The researchers concluded that modified ETDRS focal photocoagulation should continue to be a standard approach for treating DME, and a larger long-term trial of the MMG technique is not justified.
Source: Fong DS, Strauber SF, and the Writing Committee for the Diabetic Retinopathy Clinical Research Network. Comparison of the modified Early Treatment Diabetic Retinopathy Study and mild macular grid laser photocoagulation strategies for diabetic macular edema. Arch Ophthalmol 2007;125:469-480.
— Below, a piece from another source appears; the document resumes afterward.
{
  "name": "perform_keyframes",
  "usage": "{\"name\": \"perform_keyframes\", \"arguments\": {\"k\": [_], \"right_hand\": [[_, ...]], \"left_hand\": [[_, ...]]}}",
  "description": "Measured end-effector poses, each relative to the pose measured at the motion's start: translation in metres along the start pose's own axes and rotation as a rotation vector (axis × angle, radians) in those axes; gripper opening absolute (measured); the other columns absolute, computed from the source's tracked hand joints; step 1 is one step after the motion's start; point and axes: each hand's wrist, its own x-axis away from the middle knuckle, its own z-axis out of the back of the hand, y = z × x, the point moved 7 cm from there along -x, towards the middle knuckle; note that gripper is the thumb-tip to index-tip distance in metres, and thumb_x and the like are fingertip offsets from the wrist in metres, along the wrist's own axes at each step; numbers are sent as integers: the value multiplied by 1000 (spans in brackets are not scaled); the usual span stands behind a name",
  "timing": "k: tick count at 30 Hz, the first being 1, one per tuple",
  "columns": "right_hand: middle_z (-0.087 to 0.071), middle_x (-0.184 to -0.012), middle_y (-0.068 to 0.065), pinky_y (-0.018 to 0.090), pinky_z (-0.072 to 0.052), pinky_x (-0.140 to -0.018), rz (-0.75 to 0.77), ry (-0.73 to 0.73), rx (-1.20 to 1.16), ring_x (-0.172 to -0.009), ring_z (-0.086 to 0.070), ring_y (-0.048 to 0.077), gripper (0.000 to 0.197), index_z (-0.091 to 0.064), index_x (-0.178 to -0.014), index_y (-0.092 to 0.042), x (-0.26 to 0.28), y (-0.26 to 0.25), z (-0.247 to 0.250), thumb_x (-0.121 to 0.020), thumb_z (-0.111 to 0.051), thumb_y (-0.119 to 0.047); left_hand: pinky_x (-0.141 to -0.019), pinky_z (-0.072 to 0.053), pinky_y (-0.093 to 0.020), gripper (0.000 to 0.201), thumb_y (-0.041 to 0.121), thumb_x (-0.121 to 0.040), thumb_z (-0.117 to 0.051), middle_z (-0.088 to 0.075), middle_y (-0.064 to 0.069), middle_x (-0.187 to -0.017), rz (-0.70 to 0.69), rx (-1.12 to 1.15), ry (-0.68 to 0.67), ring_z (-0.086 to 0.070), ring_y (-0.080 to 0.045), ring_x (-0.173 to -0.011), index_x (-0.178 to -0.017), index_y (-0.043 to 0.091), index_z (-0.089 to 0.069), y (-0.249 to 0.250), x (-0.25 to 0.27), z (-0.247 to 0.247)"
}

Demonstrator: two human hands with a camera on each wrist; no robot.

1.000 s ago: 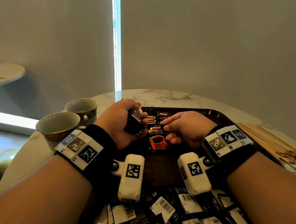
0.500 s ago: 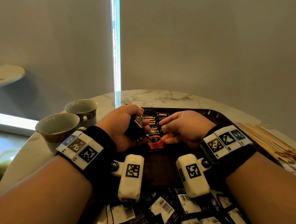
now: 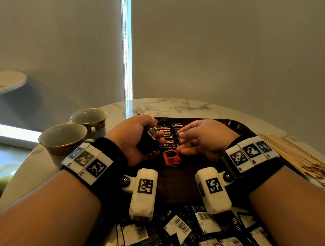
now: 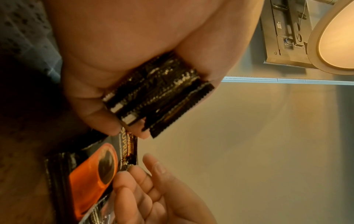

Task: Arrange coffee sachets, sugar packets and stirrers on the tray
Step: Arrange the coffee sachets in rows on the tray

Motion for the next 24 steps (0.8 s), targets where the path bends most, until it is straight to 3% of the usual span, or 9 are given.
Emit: {"name": "perform_keyframes", "arguments": {"k": [5,9,16,20,24], "right_hand": [[-66,-100,20,34,-61,-68,-5,-8,-5,-80,-75,30,10,-64,-104,-2,1,-1,-1,-94,-63,-2],[-66,-98,20,33,-61,-65,1,-7,-7,-76,-75,28,9,-64,-103,-2,1,0,-1,-94,-64,-3],[-64,-71,12,29,-49,-44,102,-20,-49,-54,-62,18,6,-64,-100,-4,2,-11,2,-95,-64,-6],[-64,-71,5,28,-45,-48,209,-69,-56,-57,-58,16,4,-67,-97,-9,0,-19,0,-93,-66,-8],[-65,-80,4,33,-43,-56,326,-138,-43,-61,-56,15,17,-75,-97,-16,3,-28,-3,-88,-69,-2]], "left_hand": [[-81,-49,-43,21,17,-96,-51,-68,-9,-88,0,-3,-3,-66,-24,-77,-115,19,-60,0,2,-1],[-71,-48,-37,20,18,-96,-52,-66,-11,-88,-1,50,-4,-63,-22,-71,-115,16,-58,1,3,-2],[-65,-43,-32,30,41,-93,-55,-58,-9,-81,-40,248,-66,-53,-18,-64,-103,13,-56,8,6,-4],[-68,-49,-35,34,29,-91,-43,-63,-16,-91,-81,314,-68,-59,-24,-70,-113,10,-60,11,8,-3],[-80,-55,-46,43,12,-91,-38,-71,-25,-110,-153,237,-78,-71,-34,-86,-129,11,-58,17,7,-6]]}}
Surgical Adjuvants Not Useful in Primary RRD Surgeries
Results of a double-masked, prospective, randomized, placebo-controlled study indicated that a combination of 5-fluorouracil (5FU) and low-molecular-weight heparin (LMWH) should not be used routinely during surgery for unselected primary rhegmatogenous retinal detachment (RRD). Use of the adjuvants did not improve the anatomic or visual success rate of vitrectomy. Furthermore, at six months, visual acuity in patients who presented with a macula-sparing detachment was significantly worse in the treatment group (p=0.0091).
The 641 patients were recruited from two specialized vitreoretinal units in England. All of them underwent primary vitrectomy and gas endotamponade. The treatment group also received 5 IU/ml LMWH and 200 µg/ml 5FU in the perioperative infusion fluid.
At 6 months, the final complete anatomical reattachment rate was 97.9 percent in both the treatment and placebo groups. There was no significant difference between the two groups in patients who presented with a macula-involving retinal detachment.
Source: Wickham L, Bunce C, Wong D, et al. Randomized controlled trial of combined 5-fluorouracil and low-molecular-weight heparin in the management of unselected rhegmatogenous retinal detachments undergoing primary vitrectomy. Ophthalmology 2007;114(4):698-704.